Fujifilm Holdings Corp. President Kenji Sukeno said Friday its agreement announced earlier this year to acquire Xerox Corp. is "the best plan," despite the U.S. copier and printer maker's recent decision to terminate the deal due to opposition from major shareholders.
Fujifilm is preparing to file a damages suit against Xerox for unilaterally terminating the deal approved by the companies' boards in January, Sukeno told a press conference at which the Tokyo-based company reported its earnings.
"We will continue to explain in court that the (current) plan is the best for the shareholders," Sukeno said. "It is regrettable that minority shareholders holding 15 percent of total shares are depriving all shareholders of the benefits they could receive."

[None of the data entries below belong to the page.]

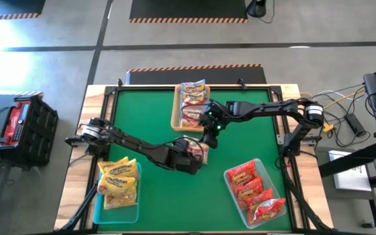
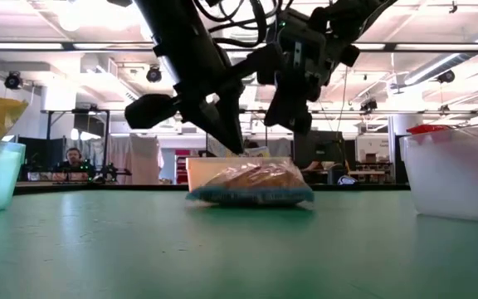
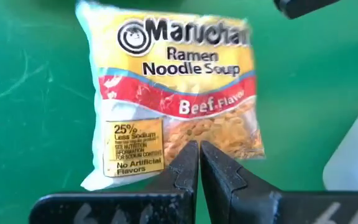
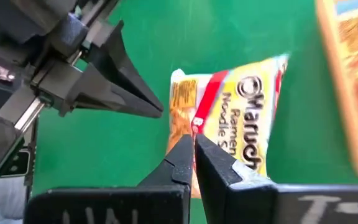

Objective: Sort Maruchan noodles
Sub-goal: Put the blue noodle pack into the yellow bin

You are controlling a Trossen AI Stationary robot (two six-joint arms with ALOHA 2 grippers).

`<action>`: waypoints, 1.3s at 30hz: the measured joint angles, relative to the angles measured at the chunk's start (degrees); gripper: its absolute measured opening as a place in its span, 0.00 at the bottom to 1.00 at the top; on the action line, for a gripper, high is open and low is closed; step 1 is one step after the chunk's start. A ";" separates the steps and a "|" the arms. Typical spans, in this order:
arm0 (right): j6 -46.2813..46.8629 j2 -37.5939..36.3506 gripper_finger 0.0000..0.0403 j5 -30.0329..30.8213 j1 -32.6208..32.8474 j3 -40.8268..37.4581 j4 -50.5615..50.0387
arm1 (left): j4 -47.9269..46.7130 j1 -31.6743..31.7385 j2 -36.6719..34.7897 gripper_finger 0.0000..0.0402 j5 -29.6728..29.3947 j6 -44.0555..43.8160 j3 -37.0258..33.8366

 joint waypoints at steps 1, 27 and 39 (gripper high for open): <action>-0.32 -0.29 0.02 0.07 -0.25 0.00 0.00 | -0.02 -0.02 -0.12 0.00 -0.80 -0.45 0.00; -4.44 2.53 0.48 5.16 -1.56 -0.17 -6.37 | 2.88 0.24 9.74 0.00 0.72 -12.96 -0.62; -2.40 5.85 0.62 5.02 -1.56 -0.17 -3.70 | 3.23 0.37 10.99 0.00 2.55 -13.02 -0.76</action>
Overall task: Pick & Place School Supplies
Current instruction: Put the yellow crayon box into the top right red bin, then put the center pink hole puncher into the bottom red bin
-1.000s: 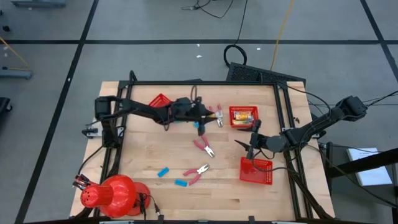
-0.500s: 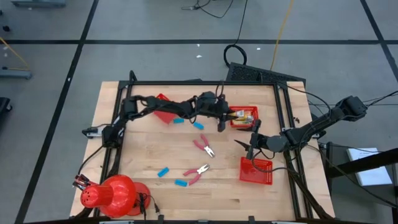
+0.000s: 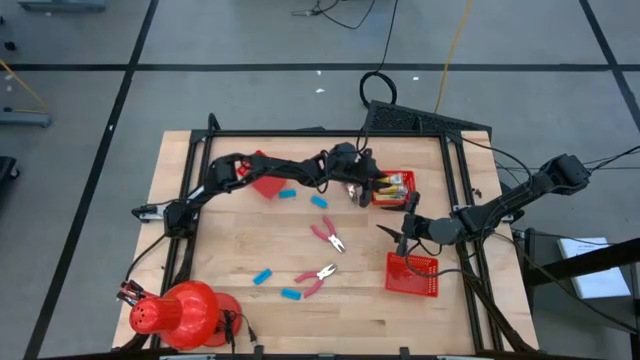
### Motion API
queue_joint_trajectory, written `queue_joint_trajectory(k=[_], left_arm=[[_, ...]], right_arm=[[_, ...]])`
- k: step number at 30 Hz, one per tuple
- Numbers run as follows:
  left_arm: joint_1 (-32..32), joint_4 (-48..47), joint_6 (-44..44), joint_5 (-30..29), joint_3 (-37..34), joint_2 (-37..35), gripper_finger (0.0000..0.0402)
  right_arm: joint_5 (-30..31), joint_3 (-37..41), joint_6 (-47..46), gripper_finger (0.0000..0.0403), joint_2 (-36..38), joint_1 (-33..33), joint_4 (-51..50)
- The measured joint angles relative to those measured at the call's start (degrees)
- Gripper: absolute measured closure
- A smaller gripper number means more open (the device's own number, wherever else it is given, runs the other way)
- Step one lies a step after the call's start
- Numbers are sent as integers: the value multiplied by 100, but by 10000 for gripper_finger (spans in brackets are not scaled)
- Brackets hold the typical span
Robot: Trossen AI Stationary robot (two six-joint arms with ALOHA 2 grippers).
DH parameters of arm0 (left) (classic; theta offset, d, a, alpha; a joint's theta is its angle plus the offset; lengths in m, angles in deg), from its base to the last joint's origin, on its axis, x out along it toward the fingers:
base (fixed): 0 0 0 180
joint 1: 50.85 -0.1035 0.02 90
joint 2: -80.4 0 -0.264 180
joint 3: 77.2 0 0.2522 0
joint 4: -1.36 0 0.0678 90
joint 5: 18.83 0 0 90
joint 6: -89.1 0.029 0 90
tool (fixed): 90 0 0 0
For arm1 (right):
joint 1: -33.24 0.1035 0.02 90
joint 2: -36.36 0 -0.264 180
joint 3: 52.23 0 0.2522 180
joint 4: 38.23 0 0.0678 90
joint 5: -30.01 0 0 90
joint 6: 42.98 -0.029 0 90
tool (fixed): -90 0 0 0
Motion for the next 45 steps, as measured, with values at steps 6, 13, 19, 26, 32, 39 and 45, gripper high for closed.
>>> queue_joint_trajectory(k=[6,13,19,26,32,39,45], left_arm=[[0,4,-46,-31,16,19,289],[7,0,-153,-34,16,19,228],[15,21,-132,-36,16,19,203],[-43,-589,-71,24,17,-75,193],[0,-2374,663,-202,5,-513,203],[103,-3233,1070,-573,-649,-1343,202],[91,-1217,594,-669,-2883,-2705,202]], right_arm=[[-4,0,13,177,0,0,4],[-7,0,20,177,0,0,20],[-7,0,20,177,0,0,20],[-41,0,-31,177,0,2,16],[-52,0,-31,177,0,97,-7],[-48,-7,-33,177,-2,248,-9],[-42,-7,-26,177,-2,304,-13]])
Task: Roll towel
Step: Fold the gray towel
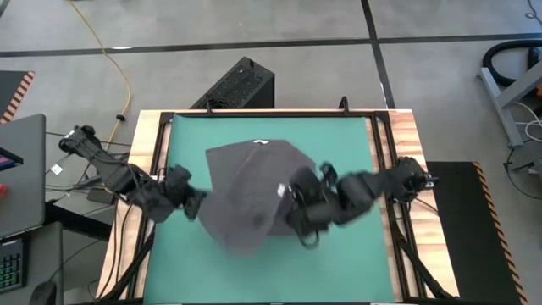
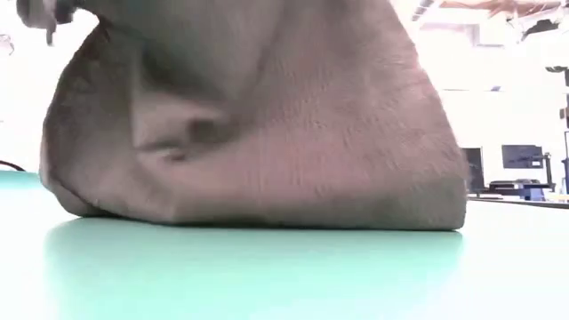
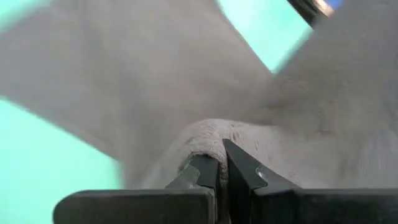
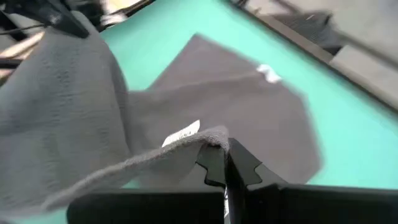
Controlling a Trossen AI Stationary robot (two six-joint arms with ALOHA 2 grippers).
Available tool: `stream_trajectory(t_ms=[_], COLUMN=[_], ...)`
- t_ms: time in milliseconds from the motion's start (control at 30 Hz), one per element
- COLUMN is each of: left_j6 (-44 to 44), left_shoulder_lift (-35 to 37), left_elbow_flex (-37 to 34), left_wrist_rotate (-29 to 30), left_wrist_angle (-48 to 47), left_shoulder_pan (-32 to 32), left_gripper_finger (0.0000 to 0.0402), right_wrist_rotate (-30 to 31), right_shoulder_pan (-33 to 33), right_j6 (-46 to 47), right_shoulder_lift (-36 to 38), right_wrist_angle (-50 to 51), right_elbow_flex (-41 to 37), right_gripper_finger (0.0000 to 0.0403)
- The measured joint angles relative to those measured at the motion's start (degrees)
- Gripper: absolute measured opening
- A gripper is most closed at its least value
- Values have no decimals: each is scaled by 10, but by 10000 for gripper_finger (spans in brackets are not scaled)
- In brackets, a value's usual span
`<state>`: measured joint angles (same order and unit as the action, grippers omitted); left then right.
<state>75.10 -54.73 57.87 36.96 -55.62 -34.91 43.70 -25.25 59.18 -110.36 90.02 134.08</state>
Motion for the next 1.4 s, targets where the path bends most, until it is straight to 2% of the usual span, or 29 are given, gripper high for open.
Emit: stream_trajectory(t_ms=[100,200,467,633,800,900,1000,1067,1133,1200,1267,1400], left_j6=[-10,-45,-127,-193,-268,-325,-433,-525,-614,-699,-793,-972], left_shoulder_lift=[17,19,-22,-73,-89,-87,-80,-80,-85,-92,-107,-151], left_elbow_flex=[0,0,0,0,3,49,130,187,245,300,347,426], left_wrist_rotate=[24,4,-37,-93,-166,-175,-138,-91,-38,-20,-56,-182], left_wrist_angle=[-34,-39,-34,-2,75,82,67,68,74,102,147,254], left_shoulder_pan=[45,90,178,215,230,246,286,321,365,424,489,617], left_gripper_finger=[0,0,0,0,0,0,0,0,0,0,0,0], right_wrist_rotate=[-11,-38,-102,-93,-57,-11,59,110,136,142,142,145], right_shoulder_pan=[58,110,203,213,181,174,202,232,269,311,351,412], right_j6=[-71,-128,-170,-172,-173,-187,-221,-266,-334,-421,-516,-748], right_shoulder_lift=[2,2,2,6,39,78,122,147,167,182,193,202], right_wrist_angle=[0,1,0,0,0,-1,-2,-20,-60,-125,-213,-440], right_elbow_flex=[0,-11,-116,-180,-164,-142,-115,-97,-78,-58,-38,-5], right_gripper_finger=[9,9,9,9,9,9,9,9,9,9,9,9])
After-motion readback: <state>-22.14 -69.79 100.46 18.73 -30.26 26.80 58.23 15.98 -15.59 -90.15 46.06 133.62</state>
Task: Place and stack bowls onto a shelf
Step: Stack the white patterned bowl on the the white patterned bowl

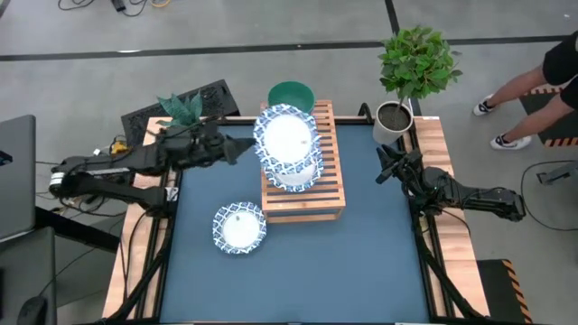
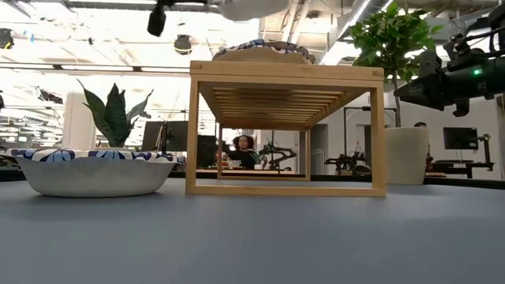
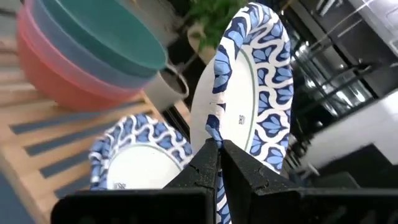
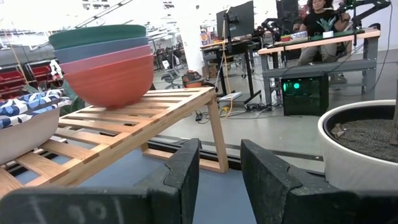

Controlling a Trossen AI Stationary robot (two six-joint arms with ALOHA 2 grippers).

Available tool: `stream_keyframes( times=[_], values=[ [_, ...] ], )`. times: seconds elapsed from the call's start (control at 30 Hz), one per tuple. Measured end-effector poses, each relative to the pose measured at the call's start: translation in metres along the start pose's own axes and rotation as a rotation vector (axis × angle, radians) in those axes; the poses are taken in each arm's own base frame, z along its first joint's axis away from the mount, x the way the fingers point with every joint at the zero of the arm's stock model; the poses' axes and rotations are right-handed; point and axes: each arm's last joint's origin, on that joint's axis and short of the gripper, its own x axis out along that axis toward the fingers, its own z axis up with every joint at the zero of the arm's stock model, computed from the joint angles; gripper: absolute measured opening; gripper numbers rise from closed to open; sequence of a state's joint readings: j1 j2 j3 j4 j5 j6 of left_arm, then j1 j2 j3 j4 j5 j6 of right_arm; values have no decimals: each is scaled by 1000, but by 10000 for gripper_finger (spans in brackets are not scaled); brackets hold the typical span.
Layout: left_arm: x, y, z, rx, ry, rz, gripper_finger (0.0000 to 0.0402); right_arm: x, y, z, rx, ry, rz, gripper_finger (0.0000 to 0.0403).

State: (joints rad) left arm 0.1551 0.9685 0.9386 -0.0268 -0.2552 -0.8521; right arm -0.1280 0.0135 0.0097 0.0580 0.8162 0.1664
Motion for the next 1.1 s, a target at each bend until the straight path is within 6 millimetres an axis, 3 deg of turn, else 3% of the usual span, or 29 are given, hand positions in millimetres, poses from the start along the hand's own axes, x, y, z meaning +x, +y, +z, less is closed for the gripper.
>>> stream_keyframes(
  times=[0.27, 0.47, 0.83, 1.1],
  values=[
    [33, 27, -6, -130, 208, 10, 0, 0, 0, 0, -3, 1, 0, 143],
    [36, 41, -9, -206, 286, 108, 0, 0, 0, 0, -3, 2, 1, 143],
    [36, 45, -7, -190, 250, 148, 1, 0, 0, 0, -3, 2, 5, 143],
    [36, 44, -7, -198, 265, 139, 39, 0, 0, 0, -8, 2, 5, 143]
  ],
)
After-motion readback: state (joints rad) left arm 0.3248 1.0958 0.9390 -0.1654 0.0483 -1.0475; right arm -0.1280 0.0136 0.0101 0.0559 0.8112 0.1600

Xerox shareholders Carl Icahn and Darwin Deason have been leading a campaign to challenge the deal, which would merge the U.S. office equipment supplier with its joint venture with Fujifilm, eventually giving the Japanese company control over the combined entity. Icahn and Deason have criticized the transaction as undervalued.
In announcing the termination of the deal on Sunday, Xerox said five of its board members had stepped down and a former information technology service firm adviser, John Visentin, is expected to be appointed CEO, replacing Jeff Jacobson who worked with Fujifilm on the planned merger with the copier production joint venture. Fujifilm has a 75 percent stake in Fuji Xerox Co.
Deason filed a lawsuit in a New York court in February seeking to halt the acquisition. The court handed down an injunction on April 27 blocking the deal, prompting Fujifilm and Xerox to appeal the decision on May 4.